I spent several hours yesterday doing an airspeed indicator calibration. I had done one before, back in April 2004, but I had some problems with the water manometer, which made me question the accuracy of my data. And I didn't do a very good job at recording EFIS airspeed data, so I didn't have a good handle on how accurate it was.
The EFIS had gone back to the vendor for a hardware upgrade a month ago, and the one I received had a different serial number from the one I sent. It was a major hardware upgrade, so they probably send out new units, and then rip the old ones apart for the components that can be reused. I was curious to see how the instrument error of the new EFIS compared to my original one.
This time I clamped some pieces of wood on either side of the clear tubing to keep it from moving around. Last time the tubing was just hanging, which allowed it to swing from side to side and set up some motion of the water inside. I also moved the tubing much more slowly when I was changing the water level, to be sure to stay on the same side of the hysteresis band. And I recorded more EFIS data, at a higher data rate (15 seconds at 8 records per second).
I finished crunching the data this morning. I was gratified to see that the general trend of the results were very similar to that I measured in April 2004. That means my previous data was probably better than I thought, my technique is repeatable, and the errors are relatively stable with time.
Note that there is a certain amount of error associated with each measurement, so the results are only approximate. The measurements of water manometer height are probably only good to 1/16 on an inch (this represents 1.2 kt at 40 kt, and 0.2 kt at 200 kt), and it is hard to read the analog ASI to better than half a knot. Thus the total error in this data is about 1.7 kt at 40 kt decreasing to 0.7 kt at 200 kt. The EFIS data resolution is 0.2 kt, so the total errors in the EFIS ASI error plots is about 1.4 kt at 40 kt, decreasing to 0.4 kt at 200 kt.

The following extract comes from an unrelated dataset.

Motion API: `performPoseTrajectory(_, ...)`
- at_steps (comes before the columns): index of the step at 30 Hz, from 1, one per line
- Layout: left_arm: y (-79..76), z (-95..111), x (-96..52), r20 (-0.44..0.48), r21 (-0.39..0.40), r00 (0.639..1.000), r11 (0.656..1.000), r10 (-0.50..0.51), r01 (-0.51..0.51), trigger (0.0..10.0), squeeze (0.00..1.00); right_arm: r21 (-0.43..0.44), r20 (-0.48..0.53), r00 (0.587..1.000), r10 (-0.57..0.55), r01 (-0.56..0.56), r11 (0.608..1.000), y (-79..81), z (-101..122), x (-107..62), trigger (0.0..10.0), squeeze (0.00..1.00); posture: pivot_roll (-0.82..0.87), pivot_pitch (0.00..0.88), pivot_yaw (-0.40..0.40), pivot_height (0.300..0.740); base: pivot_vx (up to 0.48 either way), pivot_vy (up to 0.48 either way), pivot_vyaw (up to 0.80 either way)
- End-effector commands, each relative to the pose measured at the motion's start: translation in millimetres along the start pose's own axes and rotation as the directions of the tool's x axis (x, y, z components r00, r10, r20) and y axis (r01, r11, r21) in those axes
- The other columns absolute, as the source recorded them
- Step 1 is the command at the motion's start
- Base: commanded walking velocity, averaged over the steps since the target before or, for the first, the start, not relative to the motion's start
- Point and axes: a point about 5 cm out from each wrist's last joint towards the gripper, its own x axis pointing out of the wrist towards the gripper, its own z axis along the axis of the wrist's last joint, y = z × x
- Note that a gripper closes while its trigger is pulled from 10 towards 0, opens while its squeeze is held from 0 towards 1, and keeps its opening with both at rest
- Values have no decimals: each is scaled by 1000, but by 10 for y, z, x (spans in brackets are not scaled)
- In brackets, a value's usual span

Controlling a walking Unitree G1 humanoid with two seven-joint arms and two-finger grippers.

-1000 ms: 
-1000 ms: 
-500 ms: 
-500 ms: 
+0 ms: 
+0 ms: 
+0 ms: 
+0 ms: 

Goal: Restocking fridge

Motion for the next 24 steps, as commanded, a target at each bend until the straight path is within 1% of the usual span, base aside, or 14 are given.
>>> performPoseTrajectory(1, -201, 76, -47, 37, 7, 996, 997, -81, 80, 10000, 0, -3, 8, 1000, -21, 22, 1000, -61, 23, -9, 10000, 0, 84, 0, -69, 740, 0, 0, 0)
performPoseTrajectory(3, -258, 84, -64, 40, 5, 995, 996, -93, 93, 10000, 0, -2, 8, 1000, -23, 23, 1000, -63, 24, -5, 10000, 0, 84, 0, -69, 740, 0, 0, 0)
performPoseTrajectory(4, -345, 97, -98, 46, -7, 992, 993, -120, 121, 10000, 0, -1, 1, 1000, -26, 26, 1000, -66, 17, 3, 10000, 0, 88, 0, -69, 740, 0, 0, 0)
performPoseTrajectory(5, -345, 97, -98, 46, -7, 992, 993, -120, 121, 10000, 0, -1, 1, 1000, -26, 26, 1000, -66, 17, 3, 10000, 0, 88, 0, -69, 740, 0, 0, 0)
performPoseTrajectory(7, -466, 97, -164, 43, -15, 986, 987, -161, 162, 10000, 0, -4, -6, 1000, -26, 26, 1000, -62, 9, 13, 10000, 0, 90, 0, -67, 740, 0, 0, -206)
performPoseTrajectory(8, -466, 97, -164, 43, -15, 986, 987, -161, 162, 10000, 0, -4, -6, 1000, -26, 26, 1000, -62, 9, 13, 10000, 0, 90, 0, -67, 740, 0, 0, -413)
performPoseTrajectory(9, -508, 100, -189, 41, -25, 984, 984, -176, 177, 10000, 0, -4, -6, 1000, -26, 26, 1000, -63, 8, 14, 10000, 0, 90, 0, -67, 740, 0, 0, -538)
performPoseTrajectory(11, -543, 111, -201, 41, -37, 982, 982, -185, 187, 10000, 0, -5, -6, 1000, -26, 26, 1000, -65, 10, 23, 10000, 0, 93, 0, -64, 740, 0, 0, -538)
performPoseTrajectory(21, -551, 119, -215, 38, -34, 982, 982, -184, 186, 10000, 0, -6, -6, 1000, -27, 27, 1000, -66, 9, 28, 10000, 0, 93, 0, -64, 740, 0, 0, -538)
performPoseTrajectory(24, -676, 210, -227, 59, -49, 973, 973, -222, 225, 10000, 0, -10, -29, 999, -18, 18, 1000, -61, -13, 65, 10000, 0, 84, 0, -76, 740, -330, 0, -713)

Here is the latest data for the analog ASI. The range of interest for normal operations is from about 50 kt (stall speed) to 200 kt (Never Exceed Speed). I will do some flight testing in excess of 200 kt, so I did the calibration out to about 240 kt.
The hysteresis in the analog ASI is not surprising, as it is a mechanical instrument with some internal friction.
Here is the data from last year. You can see that it is quite similar to yesterday's data.
This plot shows both sets of data for the analog ASI. The two sets of data compare very well, taking into account the errors inherent in the measurements (about 1.7 kt at 40 kt decreasing to 0.7 kt at 200 kt).
Here is the latest data for the EFIS ASI. I compared the EFIS ASI screen indications to that shown on the data stream, and they seemed to match up perfectly (as they should). I used the EFIS data values for these plots, as they had more resolution than I could have read from the screen.
The apparent hysteresis in the EFIS ASI has me puzzled. I don't know if this hysteresis is in the EFIS, or maybe it is in the water manometer. It is possible that I am slightly misreading the manometer due to the viscosity as the water moves in the tube between test points. This error would be in the correct sense to at least partially explain the apparent hysteresis.
This plot shows the data from last year for the EFIS ASI. The results look quite "noisy" in the range of 90 to 150 kt. I was having problems with the plastic tubing for the manometer swinging around, which would start the water moving, which probably reduced the hysteresis, and reduced the accuracy of my measurement of the water height. I have a lot more confidence in yesterday's data.
This plot shows both sets of data for the EFIS ASI. The general trend is surprisingly similar to the original EFIS. I'm scratching my head trying to figure out if there could possibly be some sort of systematic error in my test technique, but I think this is more likely a sign of manufacturing consistency in the sensors used in the EFIS.